Route information
- Length: 55.8 km (34.7 mi)

Major junctions
- North end: Seymour Airport on Baltra Island
- South end: El Garrapatero beach on Santa Cruz Island

Location
- Country: Ecuador

Highway system
- Highways in Ecuador;
| ← E682 |  | → E10 |

= Ecuador Highway 5 =

Highway in Ecuador

Ecuador Highway 5 (E5) is the westernmost trunk highway in Ecuador. The highway is known as the Insular Route (Troncal Insular), and it runs entirely within the Galápagos Islands. E5's northern terminus is on Baltra Island, at the Seymour Airport; its southern terminus on Santa Cruz Island, at El Garrapatero beach.

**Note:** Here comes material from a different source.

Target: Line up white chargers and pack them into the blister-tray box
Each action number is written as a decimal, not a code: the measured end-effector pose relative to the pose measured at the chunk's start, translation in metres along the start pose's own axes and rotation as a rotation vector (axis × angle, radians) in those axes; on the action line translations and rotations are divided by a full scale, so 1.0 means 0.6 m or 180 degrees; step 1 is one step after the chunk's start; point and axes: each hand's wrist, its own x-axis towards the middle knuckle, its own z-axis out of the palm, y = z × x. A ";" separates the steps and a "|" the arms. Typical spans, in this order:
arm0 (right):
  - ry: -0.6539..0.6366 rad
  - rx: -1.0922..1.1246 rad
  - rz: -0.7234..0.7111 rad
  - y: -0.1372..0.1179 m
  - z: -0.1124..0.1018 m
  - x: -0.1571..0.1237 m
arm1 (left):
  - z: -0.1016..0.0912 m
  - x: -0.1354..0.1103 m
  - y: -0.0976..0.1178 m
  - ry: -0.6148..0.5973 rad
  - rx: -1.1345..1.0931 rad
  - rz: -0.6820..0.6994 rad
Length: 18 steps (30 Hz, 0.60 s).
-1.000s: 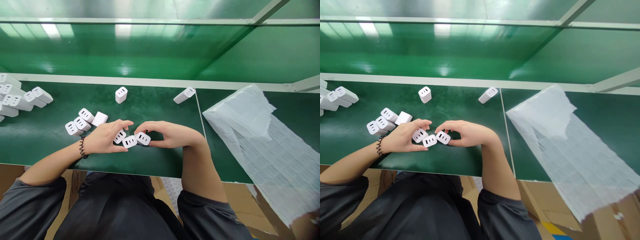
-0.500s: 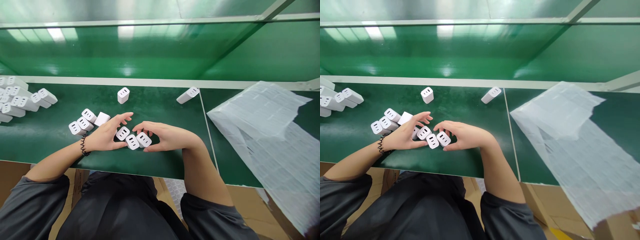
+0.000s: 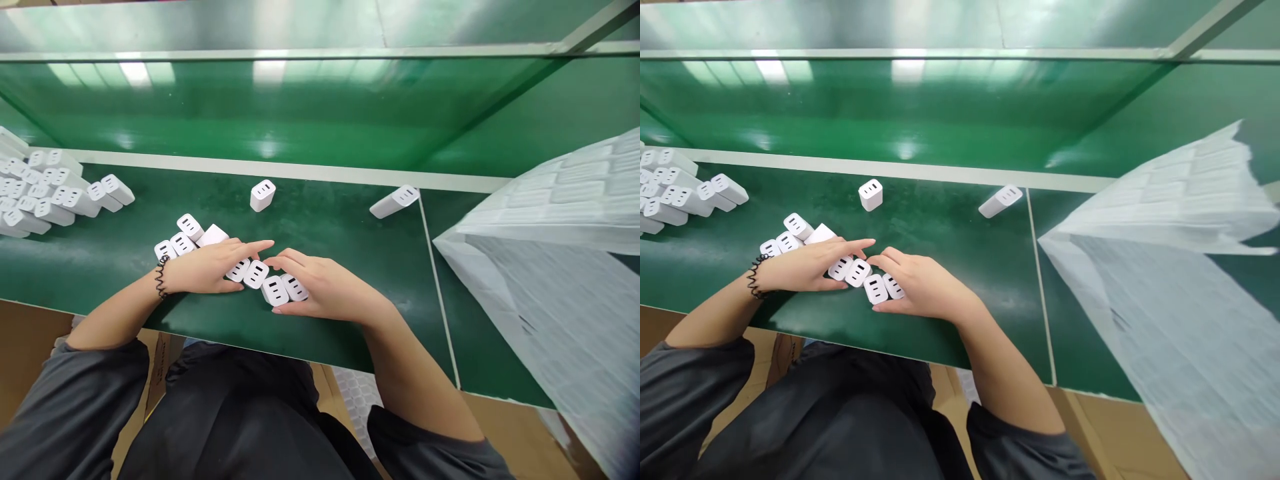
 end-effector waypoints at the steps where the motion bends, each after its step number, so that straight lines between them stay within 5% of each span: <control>1: 0.0023 -0.0058 0.0016 0.000 0.000 0.000 | 0.007 0.004 0.004 0.0121 0.0127 -0.0039; 5: 0.0136 -0.0363 0.0226 0.004 -0.005 -0.005 | 0.008 0.008 0.014 0.0486 0.0573 0.0026; 10: 0.0168 -0.0479 0.0365 0.009 -0.014 -0.008 | -0.043 -0.028 -0.009 0.0817 0.1161 -0.0315; 18: 0.0271 -0.0311 0.0588 0.014 -0.020 -0.011 | -0.049 -0.031 -0.045 0.0427 0.1641 -0.0628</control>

E5 is the only national highway in the Galápagos Islands and therefore does not intersect any other national highways along its route.

== Route description ==
E5 runs across Baltra Island for 6.6 km, from Seymour Airport to the Baltra ferry terminal. The highway is carried by the ferry route to Santa Cruz Island. The section on Santa Cruz is 48.6 km long, running from the northern tip of the island through the city of Puerto Ayora and intersecting Avenida Padre Julio Herrera. From Puerto Ayora, the highway runs eastward along the Via Playa El Garrapatero to the El Garrapatero beach.